To do:
The whole listing below must be repeated exactly.

(Raw data)

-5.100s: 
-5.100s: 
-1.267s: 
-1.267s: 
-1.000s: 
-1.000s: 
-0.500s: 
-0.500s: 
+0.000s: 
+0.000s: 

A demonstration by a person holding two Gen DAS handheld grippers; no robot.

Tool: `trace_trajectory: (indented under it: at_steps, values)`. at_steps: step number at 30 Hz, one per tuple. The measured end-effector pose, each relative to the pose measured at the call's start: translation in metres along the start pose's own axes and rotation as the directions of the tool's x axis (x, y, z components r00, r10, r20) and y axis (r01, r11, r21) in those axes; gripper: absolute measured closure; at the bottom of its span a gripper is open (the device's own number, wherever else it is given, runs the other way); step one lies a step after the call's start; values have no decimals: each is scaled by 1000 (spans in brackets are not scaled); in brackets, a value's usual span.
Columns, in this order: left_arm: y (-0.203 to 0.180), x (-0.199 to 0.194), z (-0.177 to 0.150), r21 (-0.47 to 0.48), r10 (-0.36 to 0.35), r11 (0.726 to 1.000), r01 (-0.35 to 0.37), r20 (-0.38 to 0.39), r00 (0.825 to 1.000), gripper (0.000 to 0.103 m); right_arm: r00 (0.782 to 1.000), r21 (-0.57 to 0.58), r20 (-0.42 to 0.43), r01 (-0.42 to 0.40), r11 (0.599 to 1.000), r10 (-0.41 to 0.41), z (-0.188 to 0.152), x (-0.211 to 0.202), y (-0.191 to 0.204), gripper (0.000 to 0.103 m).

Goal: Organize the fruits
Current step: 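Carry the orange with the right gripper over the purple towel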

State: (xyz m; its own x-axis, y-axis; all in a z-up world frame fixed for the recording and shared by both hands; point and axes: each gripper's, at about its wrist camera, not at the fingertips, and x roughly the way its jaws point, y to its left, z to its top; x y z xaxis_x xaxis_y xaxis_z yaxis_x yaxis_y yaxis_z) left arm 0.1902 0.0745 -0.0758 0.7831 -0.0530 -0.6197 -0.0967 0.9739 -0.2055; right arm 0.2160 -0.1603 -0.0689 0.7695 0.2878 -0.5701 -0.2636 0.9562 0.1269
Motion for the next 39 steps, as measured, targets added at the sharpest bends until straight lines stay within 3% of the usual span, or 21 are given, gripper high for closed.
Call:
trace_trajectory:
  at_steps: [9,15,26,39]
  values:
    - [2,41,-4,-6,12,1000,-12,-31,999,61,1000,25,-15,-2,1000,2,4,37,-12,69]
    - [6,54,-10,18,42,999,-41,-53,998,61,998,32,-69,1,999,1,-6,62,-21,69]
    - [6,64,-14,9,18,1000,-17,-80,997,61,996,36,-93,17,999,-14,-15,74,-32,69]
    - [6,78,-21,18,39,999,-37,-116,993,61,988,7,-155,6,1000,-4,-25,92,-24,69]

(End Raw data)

Task answer:
-5.100s: 
-5.100s: 
-1.267s: 
-1.267s: 
-1.000s: 
-1.000s: 
-0.500s: 
-0.500s: 
+0.000s: 
+0.000s: 

A demonstration by a person holding two Gen DAS handheld grippers; no robot.

Tool: `trace_trajectory: (indented under it: at_steps, values)`. at_steps: step number at 30 Hz, one per tuple. The measured end-effector pose, each relative to the pose measured at the call's start: translation in metres along the start pose's own axes and rotation as the directions of the tool's x axis (x, y, z components r00, r10, r20) and y axis (r01, r11, r21) in those axes; gripper: absolute measured closure; at the bottom of its span a gripper is open (the device's own number, wherever else it is given, runs the other way); step one lies a step after the call's start; values have no decimals: each is scaled by 1000 (spans in brackets are not scaled); in brackets, a value's usual span.
Columns, in this order: left_arm: y (-0.203 to 0.180), x (-0.199 to 0.194), z (-0.177 to 0.150), r21 (-0.47 to 0.48), r10 (-0.36 to 0.35), r11 (0.726 to 1.000), r01 (-0.35 to 0.37), r20 (-0.38 to 0.39), r00 (0.825 to 1.000), gripper (0.000 to 0.103 m); right_arm: r00 (0.782 to 1.000), r21 (-0.57 to 0.58), r20 (-0.42 to 0.43), r01 (-0.42 to 0.40), r11 (0.599 to 1.000), r10 (-0.41 to 0.41), z (-0.188 to 0.152), x (-0.211 to 0.202), y (-0.191 to 0.204), gripper (0.000 to 0.103 m).

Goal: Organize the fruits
Current step: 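Carry the orange with the right gripper over the purple towel
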
State: (xyz m; its own x-axis, y-axis; all in a z-up world frame fixed for the recording and shared by both hands; point and axes: each gripper's, at about its wrist camera, not at the fingertips, and x roughly the way its jaws point, y to its left, z to its top; x y z xaxis_x xaxis_y xaxis_z yaxis_x yaxis_y yaxis_z) left arm 0.1902 0.0745 -0.0758 0.7831 -0.0530 -0.6197 -0.0967 0.9739 -0.2055; right arm 0.2160 -0.1603 -0.0689 0.7695 0.2878 -0.5701 -0.2636 0.9562 0.1269
Motion for the next 39 steps, as measured, targets added at the sharpest bends until straight lines stay within 3% of the usual span, or 21 are given, gripper high for closed.
Call:
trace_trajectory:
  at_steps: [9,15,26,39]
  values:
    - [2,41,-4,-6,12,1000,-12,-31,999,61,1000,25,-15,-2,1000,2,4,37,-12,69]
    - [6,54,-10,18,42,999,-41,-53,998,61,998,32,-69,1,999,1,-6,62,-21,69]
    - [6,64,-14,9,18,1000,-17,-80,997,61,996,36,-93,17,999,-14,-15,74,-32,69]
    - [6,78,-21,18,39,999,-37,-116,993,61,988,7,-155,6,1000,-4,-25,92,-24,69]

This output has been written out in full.